Or, more commonly: "Hola, Me llamo Shannon.  Soy una PA nueva. Como est├ín?

Because less than half of my patients speak English.  

I'm not quite sure the name "PA" translates to Spanish because people keep calling me "doctora."  And then later in our conversation they'll say "wait, are you new?  I've never seen you before."  

Which is almost always followed by the question:  "How do you like it here?"

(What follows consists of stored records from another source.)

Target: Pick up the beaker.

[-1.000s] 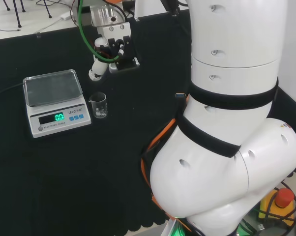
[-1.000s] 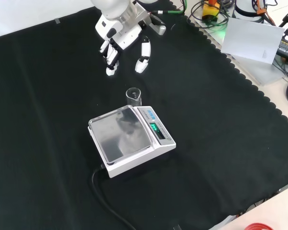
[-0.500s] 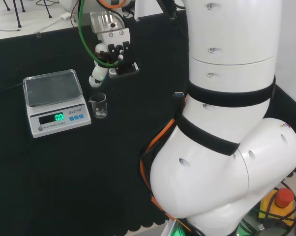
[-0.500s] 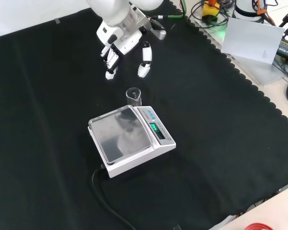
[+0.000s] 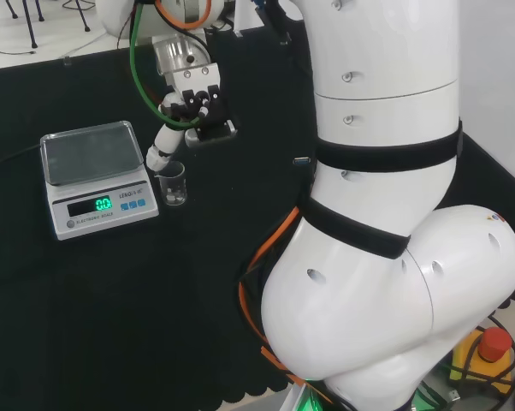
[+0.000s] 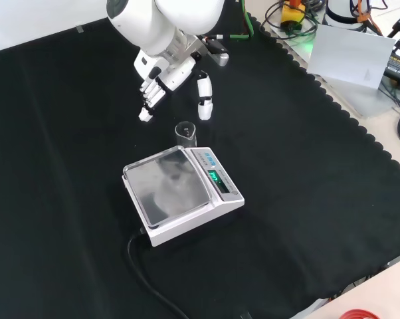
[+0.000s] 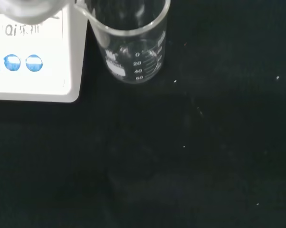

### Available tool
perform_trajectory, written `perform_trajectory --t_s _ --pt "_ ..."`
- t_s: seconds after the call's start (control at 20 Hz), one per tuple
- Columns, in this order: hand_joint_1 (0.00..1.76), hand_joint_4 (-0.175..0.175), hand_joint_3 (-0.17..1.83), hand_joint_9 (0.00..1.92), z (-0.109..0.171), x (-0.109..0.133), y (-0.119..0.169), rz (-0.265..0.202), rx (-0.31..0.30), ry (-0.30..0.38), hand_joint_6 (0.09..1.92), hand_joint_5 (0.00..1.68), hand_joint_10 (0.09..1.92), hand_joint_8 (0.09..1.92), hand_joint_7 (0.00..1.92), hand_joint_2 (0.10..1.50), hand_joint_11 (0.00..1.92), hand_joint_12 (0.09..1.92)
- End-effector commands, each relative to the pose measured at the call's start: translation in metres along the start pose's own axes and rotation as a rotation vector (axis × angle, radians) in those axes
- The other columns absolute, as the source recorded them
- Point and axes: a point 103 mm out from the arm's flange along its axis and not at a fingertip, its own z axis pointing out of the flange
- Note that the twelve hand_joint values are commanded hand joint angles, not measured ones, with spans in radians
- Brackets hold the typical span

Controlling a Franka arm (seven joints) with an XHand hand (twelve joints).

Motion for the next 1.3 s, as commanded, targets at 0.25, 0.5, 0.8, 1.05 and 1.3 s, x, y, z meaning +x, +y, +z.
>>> perform_trajectory --t_s 0.25,0.5,0.8,1.05,1.3 --pt "0.72 -0.066 0.21 0.18 0.038 0.002 -0.012 0.080 -0.250 0.201 0.09 0.09 0.86 0.64 0.05 0.71 0.00 1.42" --pt "0.75 -0.072 0.21 0.21 0.051 0.007 -0.009 0.102 -0.240 0.184 0.09 0.12 0.87 0.67 0.07 0.71 0.00 1.43" --pt "0.79 -0.075 0.21 0.22 0.049 0.016 -0.002 0.114 -0.200 0.081 0.09 0.13 0.87 0.69 0.07 0.69 0.00 1.46" --pt "0.84 -0.079 0.24 0.27 0.034 0.022 -0.001 0.096 -0.191 -0.016 0.09 0.14 0.86 0.71 0.05 0.66 0.05 1.48" --pt "0.85 -0.073 0.28 0.35 0.027 0.028 0.004 0.070 -0.169 -0.054 0.09 0.23 0.84 0.73 0.12 0.64 0.12 1.46"
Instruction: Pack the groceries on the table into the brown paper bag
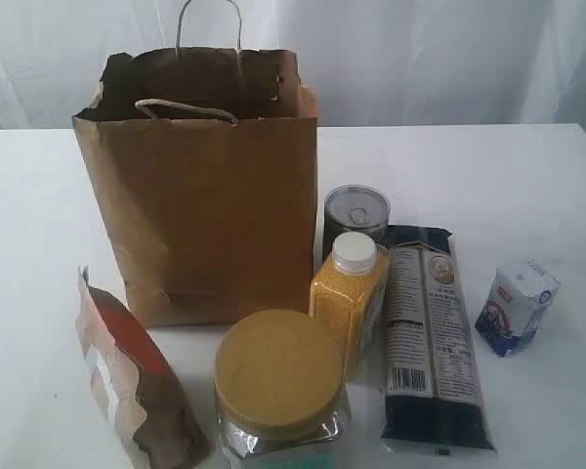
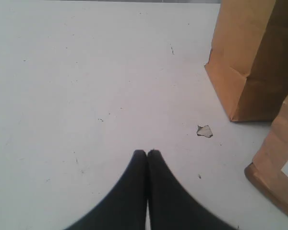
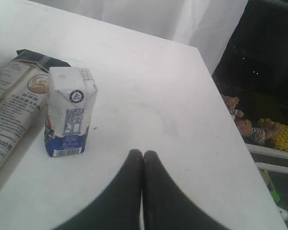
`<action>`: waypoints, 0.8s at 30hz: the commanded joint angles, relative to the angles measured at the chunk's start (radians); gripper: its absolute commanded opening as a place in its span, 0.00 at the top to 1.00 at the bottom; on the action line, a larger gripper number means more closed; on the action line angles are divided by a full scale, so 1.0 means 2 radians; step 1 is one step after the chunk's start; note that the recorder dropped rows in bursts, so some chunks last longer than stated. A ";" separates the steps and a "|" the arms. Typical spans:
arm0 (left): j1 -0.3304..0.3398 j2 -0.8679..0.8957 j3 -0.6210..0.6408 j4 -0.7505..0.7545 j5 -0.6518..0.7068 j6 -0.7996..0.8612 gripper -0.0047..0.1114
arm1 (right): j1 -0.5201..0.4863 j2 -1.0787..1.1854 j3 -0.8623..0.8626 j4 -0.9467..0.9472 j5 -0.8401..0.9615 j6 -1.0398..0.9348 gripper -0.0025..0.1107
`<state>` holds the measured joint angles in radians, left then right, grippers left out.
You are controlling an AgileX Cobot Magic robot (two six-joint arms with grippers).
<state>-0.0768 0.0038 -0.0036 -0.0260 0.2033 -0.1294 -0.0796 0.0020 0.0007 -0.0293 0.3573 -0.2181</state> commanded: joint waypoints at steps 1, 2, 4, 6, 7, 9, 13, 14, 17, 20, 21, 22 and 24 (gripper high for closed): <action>-0.003 -0.002 0.002 -0.003 -0.001 0.000 0.96 | -0.001 -0.001 0.000 -0.003 -0.008 -0.003 0.98; -0.003 -0.002 0.002 -0.003 -0.001 0.000 0.96 | -0.001 -0.001 0.000 -0.003 -0.008 -0.003 0.98; -0.003 -0.002 0.002 -0.003 -0.001 0.000 0.96 | -0.001 -0.001 0.000 -0.003 -0.008 -0.003 0.98; -0.003 -0.002 0.002 -0.003 -0.001 0.000 0.96 | -0.001 -0.001 0.000 -0.003 -0.008 -0.003 0.98; -0.003 -0.002 0.002 -0.003 -0.001 0.000 0.96 | -0.001 -0.001 0.000 -0.003 -0.008 -0.003 0.98; -0.003 -0.002 0.002 -0.003 -0.001 0.000 0.96 | -0.001 -0.001 0.000 -0.003 -0.008 -0.003 0.98; -0.003 -0.002 0.002 -0.003 -0.001 0.000 0.96 | -0.001 -0.001 0.000 -0.003 -0.008 -0.003 0.98; -0.003 -0.002 0.002 -0.003 -0.001 0.000 0.96 | -0.001 -0.001 0.000 -0.003 -0.008 -0.003 0.98; -0.003 -0.002 0.002 -0.003 -0.001 0.000 0.96 | -0.001 -0.001 0.000 -0.003 -0.008 -0.003 0.98; -0.003 -0.002 0.002 -0.003 -0.001 0.000 0.96 | -0.001 -0.001 0.000 -0.003 -0.011 -0.003 0.98; -0.003 -0.002 0.002 -0.003 -0.001 0.000 0.96 | -0.001 -0.001 0.000 -0.003 -0.014 -0.003 0.98; -0.003 -0.002 0.002 -0.003 -0.001 0.000 0.96 | -0.001 -0.001 0.000 -0.003 -0.022 -0.003 0.98; -0.003 -0.002 0.002 -0.003 -0.001 0.000 0.96 | -0.001 -0.001 0.000 0.003 -0.052 0.002 0.98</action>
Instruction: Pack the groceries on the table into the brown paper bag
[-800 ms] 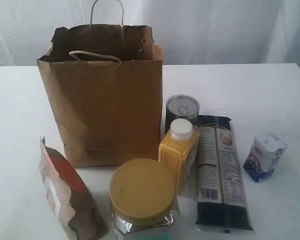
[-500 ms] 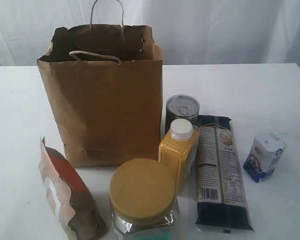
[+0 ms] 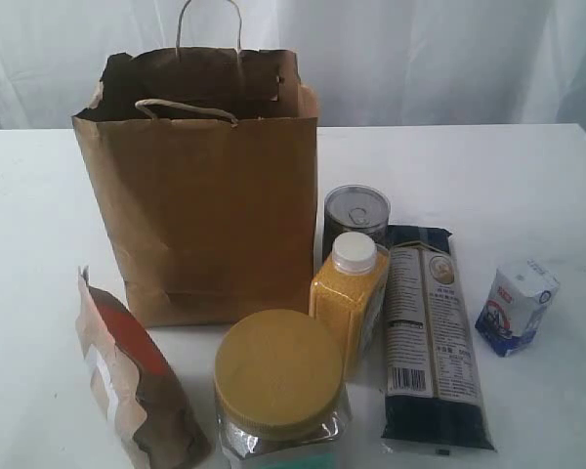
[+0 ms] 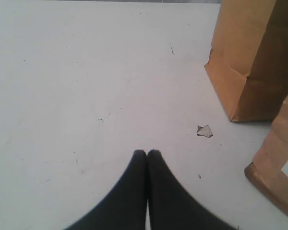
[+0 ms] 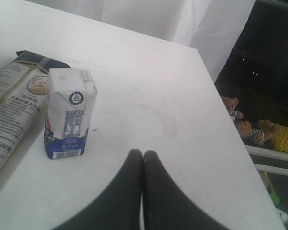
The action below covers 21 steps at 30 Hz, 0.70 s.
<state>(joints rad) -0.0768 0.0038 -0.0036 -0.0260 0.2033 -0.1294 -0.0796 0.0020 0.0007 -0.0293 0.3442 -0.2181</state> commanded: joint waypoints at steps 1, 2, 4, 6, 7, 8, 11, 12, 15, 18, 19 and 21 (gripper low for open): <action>-0.003 -0.002 0.002 -0.003 -0.001 0.000 0.96 | -0.001 -0.001 0.000 0.011 -0.065 0.009 0.98; -0.003 -0.002 0.002 -0.003 -0.001 0.000 0.96 | -0.001 -0.001 0.000 0.020 -0.085 0.012 0.98; -0.003 -0.002 0.002 -0.003 -0.001 0.000 0.96 | -0.001 -0.001 0.000 0.021 -0.130 0.012 0.98; -0.003 -0.002 0.002 -0.003 -0.001 0.000 0.96 | -0.001 -0.001 0.000 0.020 -0.213 0.012 0.98; -0.003 -0.002 0.002 -0.003 -0.001 0.000 0.96 | -0.001 -0.001 0.000 0.020 -0.267 0.012 0.98; -0.003 -0.002 0.002 -0.003 -0.001 0.000 0.96 | -0.001 -0.001 0.000 0.020 -0.325 0.012 0.98; -0.003 -0.002 0.002 -0.003 -0.001 0.000 0.96 | -0.001 -0.001 0.000 0.021 -0.522 0.012 0.98; -0.003 -0.002 0.002 -0.003 -0.001 0.000 0.96 | -0.001 -0.001 0.000 0.026 -0.591 0.010 0.98; -0.003 -0.002 0.002 -0.003 -0.001 0.000 0.96 | -0.001 -0.001 -0.019 0.120 -0.679 0.030 0.98; -0.003 -0.002 0.002 -0.003 -0.001 0.000 0.96 | -0.001 -0.001 -0.067 0.205 -0.675 0.047 0.98; -0.003 -0.002 0.002 -0.003 -0.001 0.000 0.96 | -0.001 -0.001 -0.086 0.230 -0.663 0.040 0.98; -0.003 -0.002 0.002 -0.003 -0.001 0.000 0.96 | -0.001 -0.001 -0.123 0.256 -0.633 0.031 0.98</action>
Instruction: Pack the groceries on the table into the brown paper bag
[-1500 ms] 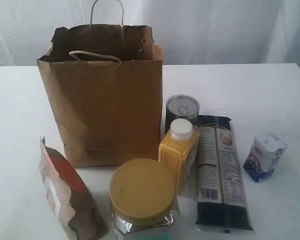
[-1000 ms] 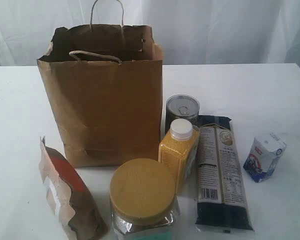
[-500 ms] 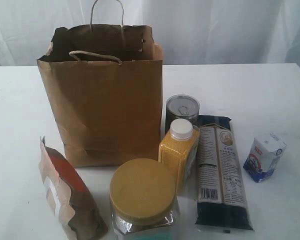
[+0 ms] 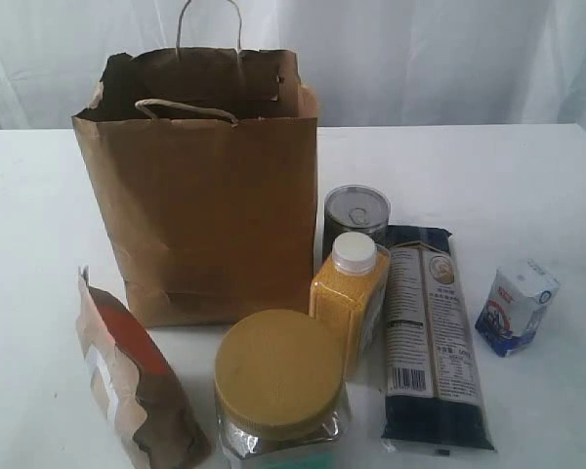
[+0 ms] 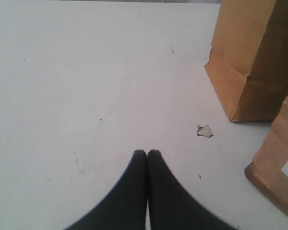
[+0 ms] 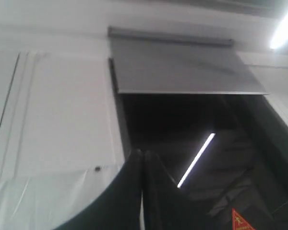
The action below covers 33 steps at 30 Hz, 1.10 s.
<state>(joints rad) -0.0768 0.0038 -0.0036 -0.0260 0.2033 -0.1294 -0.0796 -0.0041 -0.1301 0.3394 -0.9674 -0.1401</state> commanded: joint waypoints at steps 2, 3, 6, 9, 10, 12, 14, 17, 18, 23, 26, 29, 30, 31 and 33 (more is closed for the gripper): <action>-0.003 -0.002 0.002 -0.003 -0.001 0.000 0.96 | -0.001 0.009 -0.096 0.074 0.045 -0.021 0.98; -0.003 -0.002 0.002 -0.003 -0.001 0.000 0.96 | -0.001 0.024 -0.112 0.070 0.053 -0.021 0.98; -0.003 -0.002 0.002 -0.003 -0.001 0.000 0.96 | -0.001 0.077 -0.170 0.023 0.066 -0.007 0.98; -0.003 -0.002 0.002 -0.003 -0.001 0.000 0.96 | -0.001 0.145 -0.231 -0.051 0.064 0.050 0.98; -0.003 -0.002 0.002 -0.003 -0.001 0.000 0.96 | -0.001 0.165 -0.251 -0.065 0.065 0.051 0.98; -0.003 -0.002 0.002 -0.003 -0.001 0.000 0.96 | -0.001 0.216 -0.289 -0.087 0.064 0.048 0.98; -0.003 -0.002 0.002 -0.003 -0.001 0.000 0.96 | -0.001 0.271 -0.318 -0.089 0.065 0.035 0.98; -0.003 -0.002 0.002 -0.003 -0.001 0.000 0.96 | -0.001 0.354 -0.353 -0.088 0.067 0.027 0.98; -0.003 -0.002 0.002 -0.003 -0.001 0.000 0.96 | -0.001 0.385 -0.363 -0.088 0.072 0.027 0.98; -0.003 -0.002 0.002 -0.003 -0.001 0.000 0.96 | -0.003 0.551 -0.401 -0.067 0.176 -0.129 0.98; -0.003 -0.002 0.002 -0.003 -0.001 0.000 0.96 | -0.022 0.706 -0.412 0.069 0.256 -0.356 0.98; -0.003 -0.002 0.002 -0.003 -0.001 0.000 0.96 | -0.024 0.791 -0.413 0.302 0.256 -0.524 0.98; -0.003 -0.002 0.002 -0.003 -0.001 0.000 0.96 | -0.021 0.802 -0.413 0.372 0.262 -0.558 0.98; -0.003 -0.002 0.002 -0.003 -0.001 0.000 0.96 | -0.019 0.808 -0.413 0.436 0.265 -0.589 0.98; -0.003 -0.002 0.002 -0.003 -0.001 0.000 0.96 | -0.019 0.813 -0.413 0.575 0.253 -0.664 0.98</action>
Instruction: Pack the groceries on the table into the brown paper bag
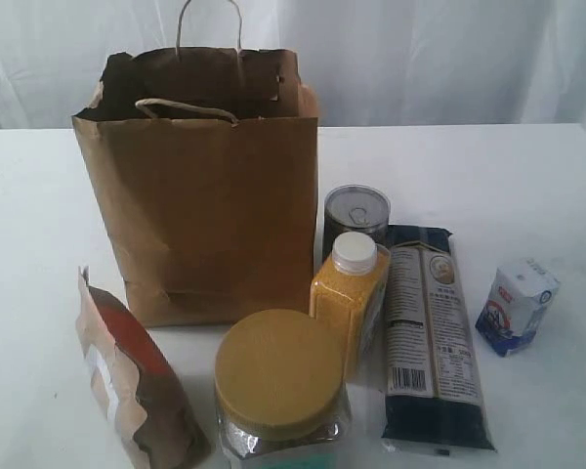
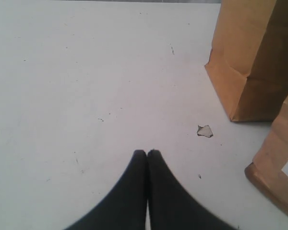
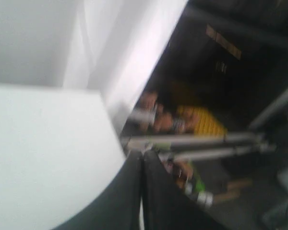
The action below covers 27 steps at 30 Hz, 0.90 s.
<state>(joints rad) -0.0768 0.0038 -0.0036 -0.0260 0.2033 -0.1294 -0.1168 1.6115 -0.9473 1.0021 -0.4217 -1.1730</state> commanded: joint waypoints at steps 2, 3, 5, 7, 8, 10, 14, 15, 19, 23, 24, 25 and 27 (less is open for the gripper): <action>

What do they expect me to say?

I hate it here?  The snotty nosed children keep getting me sick?  I love driving straight into the ghetto where I get to park my car behind a barbed-wire fence and speak a language I've never formally learned just because you can't speak English?

I'm not sure mothers of sick children would really understand sarcasm.  

Or maybe I just can't say half those words because they're not currently in my Spanish vocabulary yet.

But really, I do love my job.  I love getting to educate people on things as simple as diet and exercise and teeth brushing or as mildly complicated as fever and diarrhea and colic. 

And the fact that it's forcing me to learn a new language is such a huge perk.  I remember when I started, I had about 8 words in my vocabulary.  Now I know words like xoplo (murmur) and chupon (pacifier) and one of my favorites: laganas (eye bugger/crusts.  Seriously, half the times I sit down to chart I wish I could use the word laganas in my charts.  There's not an English word that describes eye discharge so well.)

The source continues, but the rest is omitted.